Bank Jago (IDX: ARTO)

Sebagai salah satu pioneer bank digital di Indonesia, Bank Jago telah berhasil melakukan transformasi dengan mengubah kiblat bisnis PT Bank Artos Indonesia, Tbk., bank kecil yang belum begitu familiar. Pada Desember 2019, terjadi perubahan besar pemegang saham dimana PT Metamorfosis Ekosistem Indonesia (MEI) dan Wealth Track Technology Limited (WTT) membeli saham Bank Artos masing-masing sebesar 37,65% dan 13,35%. Pemilik MEI adalah bankir senior Jerry Ng, sementara WTT dimiliki oleh Patrick Walujo, pendiri Northstar Group yang merupakan investor Gojek. Dengan demikian, MEI dan WTT bertindak sebagai pemegang saham pengendali dengan total kepemilikan 41,5%, diikuti oleh PT Dompet Karya Anak Bangsa (Gopay) sebesar 21,4%.

Kini, Bank Jago melalui aplikasi Jago telah menempatkan dirinya sebagai salah satu pemain utama bank digital tanah air.
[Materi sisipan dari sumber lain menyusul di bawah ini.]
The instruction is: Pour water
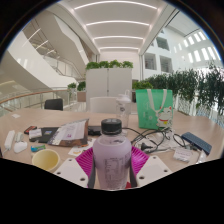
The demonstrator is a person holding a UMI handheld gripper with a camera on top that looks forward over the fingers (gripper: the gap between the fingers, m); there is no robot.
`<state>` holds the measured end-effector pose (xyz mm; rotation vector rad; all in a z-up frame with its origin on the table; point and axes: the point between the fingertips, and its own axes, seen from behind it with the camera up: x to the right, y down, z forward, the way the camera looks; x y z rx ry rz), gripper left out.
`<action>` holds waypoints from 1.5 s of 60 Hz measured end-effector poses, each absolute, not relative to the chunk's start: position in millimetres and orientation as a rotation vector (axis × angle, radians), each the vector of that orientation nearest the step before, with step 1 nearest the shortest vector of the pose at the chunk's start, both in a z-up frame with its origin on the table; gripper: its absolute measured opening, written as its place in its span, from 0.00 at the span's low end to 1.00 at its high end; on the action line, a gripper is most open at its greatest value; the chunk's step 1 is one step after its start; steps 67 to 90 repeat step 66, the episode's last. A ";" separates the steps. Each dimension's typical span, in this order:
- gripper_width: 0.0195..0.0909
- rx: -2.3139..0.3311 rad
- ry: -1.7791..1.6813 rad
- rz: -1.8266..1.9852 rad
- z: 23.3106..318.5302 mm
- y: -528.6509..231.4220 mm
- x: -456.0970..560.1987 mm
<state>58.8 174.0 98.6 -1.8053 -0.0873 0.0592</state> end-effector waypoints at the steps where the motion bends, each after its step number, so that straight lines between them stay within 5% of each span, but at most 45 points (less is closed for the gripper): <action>1: 0.40 -1.807 -0.092 0.072 95.7 172.1 58.9; 5: 0.41 -1.834 -0.100 0.069 75.7 165.5 66.0; 20: 0.50 -1.801 -0.061 0.125 76.0 164.9 67.2; 30: 0.90 -2.053 -0.091 0.171 53.3 130.9 60.2; 66: 0.89 -2.032 0.039 -0.042 235.1 -140.6 -45.4; 90: 0.89 -2.032 0.039 -0.042 235.1 -140.6 -45.4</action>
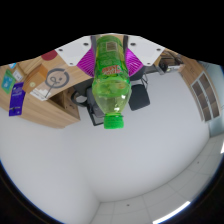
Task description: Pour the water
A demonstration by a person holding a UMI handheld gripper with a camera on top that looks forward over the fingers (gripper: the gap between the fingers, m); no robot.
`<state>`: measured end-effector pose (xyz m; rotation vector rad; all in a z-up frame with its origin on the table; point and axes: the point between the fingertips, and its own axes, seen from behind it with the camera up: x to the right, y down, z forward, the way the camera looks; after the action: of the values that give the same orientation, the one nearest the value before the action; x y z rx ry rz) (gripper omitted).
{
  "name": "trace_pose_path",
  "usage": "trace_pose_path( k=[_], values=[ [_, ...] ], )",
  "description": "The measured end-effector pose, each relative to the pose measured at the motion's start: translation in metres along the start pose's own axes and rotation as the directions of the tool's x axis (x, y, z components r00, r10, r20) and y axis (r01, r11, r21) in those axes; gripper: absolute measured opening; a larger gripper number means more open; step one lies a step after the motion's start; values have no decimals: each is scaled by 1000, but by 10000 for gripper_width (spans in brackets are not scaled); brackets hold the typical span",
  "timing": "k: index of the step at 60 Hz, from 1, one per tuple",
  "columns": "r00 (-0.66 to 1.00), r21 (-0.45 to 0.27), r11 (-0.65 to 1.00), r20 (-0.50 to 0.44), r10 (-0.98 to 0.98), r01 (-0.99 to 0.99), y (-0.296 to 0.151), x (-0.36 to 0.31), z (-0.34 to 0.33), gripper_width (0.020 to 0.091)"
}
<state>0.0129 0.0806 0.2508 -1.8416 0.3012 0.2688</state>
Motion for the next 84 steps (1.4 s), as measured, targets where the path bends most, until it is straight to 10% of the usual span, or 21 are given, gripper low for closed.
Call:
trace_pose_path(
  k=[8,39,59,69,84],
  values=[
    [974,103,973,-117,-194,206,-41,53,-7,363],
    [931,12,955,-227,-285,295,60,237,60,361],
    [960,47,978,-207,-191,205,87,253,53,575],
    [960,-37,981,-205,-193,189,100,246,32,866],
    [969,-212,968,-177,-173,134,140,201,-84,845]
  ],
)
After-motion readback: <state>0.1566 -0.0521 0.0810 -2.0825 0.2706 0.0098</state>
Bank yang mengusung konsep aplikasi finansial dengan prinsip life-centric ini berfokus pada pemenuhan lifestyle. Dus, sebagai strategi ekspansi bank digital, Jago telah menjalin kolaborasi dengan strategic ecosystem partner digital berbasis lifestyle yaitu GoTo, merger Gojek dan Tokopedia.

Kolaborasi ini diwujudkan Bank Jago dengan memberikan layanan yang seamless kepada penguna dari Gojek dan Tokopedia yang mencakup user, merchant, maupun driver. Mengutip Katadata.co.id, kolaborasi juga diwujudkan melalui integrasi data transaksi dengan Gojek dan Tokopedia yang ditujukan untuk kebutuhan profiling pelanggan dan memasarkan produk keuangan. Produk paylater dan pinjaman jangka pendek lainnya akan menjadi salah satu produk andalan Jago.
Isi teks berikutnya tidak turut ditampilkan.